The issuer will form clusters according to enterprise-level compliance posture and customer access methods: enterprises and financial institutions are located in the lower right corner, fintech/wallets are in the center, and DeFi is in the upper left corner.
Differentiation is moving up the technology stack, a trend that is particularly evident in the fintech/wallet space. As issuing itself gradually becomes a commodity function, issuers are beginning to differentiate themselves by...Bundled comprehensive servicesTo compete and complete the overall mission while assisting in distribution, these services include compliant fund-in and fund-out channels and virtual accounts, payment orchestration, custody, and card issuance. This approach can maintain pricing power by altering time-to-market and operational outcomes.

Under this framework, the question of "whether to commercialize" becomes clear.
Stablecoin issuance has been commoditized at the token level, but not at the outcome level, as buyer constraints make it difficult to substitute suppliers.
As the market develops, issuers serving various clusters may gradually converge in terms of capabilities required to meet the needs of that market. However, we have not yet reached that stage.
Where might a sustainable advantage come from?
If the token itself has already become an entry barrier, and the differentiations on the periphery are gradually fading, an obvious question arises: can any issuer establish a lasting moat? For now, it seems more like a customer acquisition competition.Achieve retention through switching costs.Changing the issuer involves multiple aspects such as reserve and custody operations, compliance procedures, redemption mechanisms, and downstream system integrations. Therefore, the issuer cannot simply be replaced with a "click of a button."
In addition to bundled service offerings, what is most likely to form a long-term moat isNetwork effectIf stablecoins increasingly require seamless 1:1 redeemability and shared liquidity, value may accrue to the issuer or protocol layer that becomes the default interoperability network. What remains to be determined is whether this network will ultimately be...Issuer-controlled (Strong Value Capture), or evolved intoNeutral standards (more widely adopted, but with weaker value capture capability).
A trend worth noting is:Will interoperability become a commoditized feature or a primary source of pricing power?
Conclusion
- Currently,The core of token issuance is commoditized, and differentiation is reflected in the marginal aspects. Token deployment and basic controls are becoming aligned, but the final outcomes remain differentiated in terms of operations, liquidity support, and system integration.

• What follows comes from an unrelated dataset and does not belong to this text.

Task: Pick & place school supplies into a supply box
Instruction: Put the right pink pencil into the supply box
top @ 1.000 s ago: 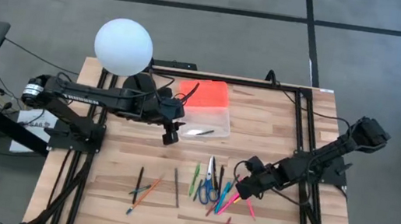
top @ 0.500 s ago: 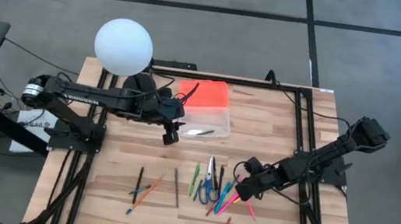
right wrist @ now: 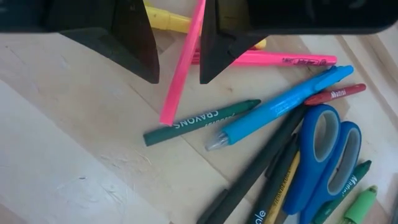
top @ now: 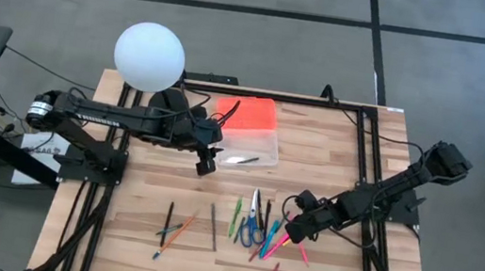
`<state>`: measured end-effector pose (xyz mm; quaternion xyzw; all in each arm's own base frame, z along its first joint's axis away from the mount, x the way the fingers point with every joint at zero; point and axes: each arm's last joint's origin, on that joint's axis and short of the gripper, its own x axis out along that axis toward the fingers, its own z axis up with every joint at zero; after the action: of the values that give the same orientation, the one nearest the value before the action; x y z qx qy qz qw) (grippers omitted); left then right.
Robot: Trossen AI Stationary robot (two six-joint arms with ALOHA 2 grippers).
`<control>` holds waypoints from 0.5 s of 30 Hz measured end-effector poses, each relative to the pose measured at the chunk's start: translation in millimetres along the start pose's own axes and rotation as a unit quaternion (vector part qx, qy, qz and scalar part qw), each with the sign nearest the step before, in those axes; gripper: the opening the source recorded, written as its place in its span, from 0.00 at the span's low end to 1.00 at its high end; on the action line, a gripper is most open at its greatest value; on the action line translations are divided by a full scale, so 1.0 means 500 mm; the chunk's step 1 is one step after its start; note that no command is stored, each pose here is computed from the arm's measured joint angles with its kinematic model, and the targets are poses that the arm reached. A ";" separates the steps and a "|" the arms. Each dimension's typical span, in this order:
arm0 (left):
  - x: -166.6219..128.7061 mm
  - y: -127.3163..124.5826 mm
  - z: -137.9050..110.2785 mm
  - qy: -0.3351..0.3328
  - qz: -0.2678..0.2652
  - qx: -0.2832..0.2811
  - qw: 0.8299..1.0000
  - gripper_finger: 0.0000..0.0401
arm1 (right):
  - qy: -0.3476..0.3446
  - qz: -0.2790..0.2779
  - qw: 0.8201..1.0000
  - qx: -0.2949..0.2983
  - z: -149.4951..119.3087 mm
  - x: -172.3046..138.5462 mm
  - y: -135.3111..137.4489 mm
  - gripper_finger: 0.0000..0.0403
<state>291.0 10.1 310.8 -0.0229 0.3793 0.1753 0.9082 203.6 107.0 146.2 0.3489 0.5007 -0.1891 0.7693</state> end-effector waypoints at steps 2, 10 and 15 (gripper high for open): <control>0.000 0.000 0.000 0.000 0.000 0.000 1.000 0.39 | 0.000 0.000 1.000 -0.007 0.000 0.000 0.000 0.27; 0.000 0.000 0.000 -0.001 0.000 0.000 1.000 0.39 | 0.026 0.004 0.999 -0.025 -0.006 0.028 0.006 0.27; 0.000 0.000 0.001 -0.002 0.000 0.000 1.000 0.39 | 0.039 -0.006 0.999 -0.012 -0.010 0.050 0.007 0.27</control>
<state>291.4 10.0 311.0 -0.0232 0.3774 0.1751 0.9091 213.2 114.5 123.7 0.3438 0.5342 -0.1738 0.7525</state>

- For any buyer, the market isn't as crowded as it appears on the surface. Practical constraints quickly narrow down the list of candidates, leaving only a handful—often just a few—of "credible options," rather than a dozen or more.
- Pricing power stems from bundling sales, regulatory environment, and liquidity constraints. The value lies not in "creating tokens" itself, but in the entire set of orbital infrastructure that revolves around stablecoins.

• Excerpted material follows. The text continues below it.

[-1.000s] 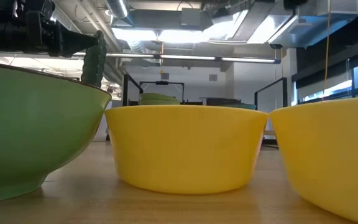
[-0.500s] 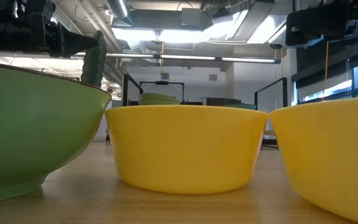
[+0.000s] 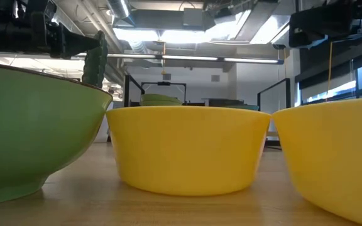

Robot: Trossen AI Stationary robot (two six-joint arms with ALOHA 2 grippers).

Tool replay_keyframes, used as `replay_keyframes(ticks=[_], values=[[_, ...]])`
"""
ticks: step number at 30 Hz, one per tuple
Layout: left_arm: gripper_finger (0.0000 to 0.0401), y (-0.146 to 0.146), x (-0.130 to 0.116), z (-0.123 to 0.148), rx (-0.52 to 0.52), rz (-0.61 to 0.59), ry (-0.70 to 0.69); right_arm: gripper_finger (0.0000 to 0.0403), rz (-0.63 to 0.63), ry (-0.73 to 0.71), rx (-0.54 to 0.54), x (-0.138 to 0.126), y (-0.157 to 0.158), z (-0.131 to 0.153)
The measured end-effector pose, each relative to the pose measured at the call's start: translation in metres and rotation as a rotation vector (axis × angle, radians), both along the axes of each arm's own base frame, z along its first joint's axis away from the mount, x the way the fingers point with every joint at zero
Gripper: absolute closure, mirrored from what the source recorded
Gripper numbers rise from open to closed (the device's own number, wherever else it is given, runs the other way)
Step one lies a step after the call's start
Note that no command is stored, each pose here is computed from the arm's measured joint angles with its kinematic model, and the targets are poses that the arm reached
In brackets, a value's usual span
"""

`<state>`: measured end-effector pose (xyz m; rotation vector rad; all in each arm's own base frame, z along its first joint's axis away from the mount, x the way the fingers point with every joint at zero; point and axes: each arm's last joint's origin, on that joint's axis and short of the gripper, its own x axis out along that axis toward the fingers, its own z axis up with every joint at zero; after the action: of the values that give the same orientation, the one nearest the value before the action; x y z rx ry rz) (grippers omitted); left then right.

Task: Pick & Place Mini bowls
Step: Stack the yellow bowl on the top of the yellow bowl on the shelf

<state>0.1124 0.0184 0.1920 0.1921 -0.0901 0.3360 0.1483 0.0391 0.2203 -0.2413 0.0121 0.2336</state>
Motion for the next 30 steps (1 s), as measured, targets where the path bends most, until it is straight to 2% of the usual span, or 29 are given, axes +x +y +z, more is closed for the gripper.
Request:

- Which moats can remain effective in the long term is still unclear. Creating network effects through shared liquidity and exchange standards is a reasonable path, but as interoperability matures, it remains unclear who will ultimately capture the value.
What's worth watching next is whether stablecoins will consolidate onto a few exchange networks or if interoperability will eventually evolve into a neutral standard. Regardless of the outcome, the conclusion remains the same: tokens are just the foundation, while the business model is the core.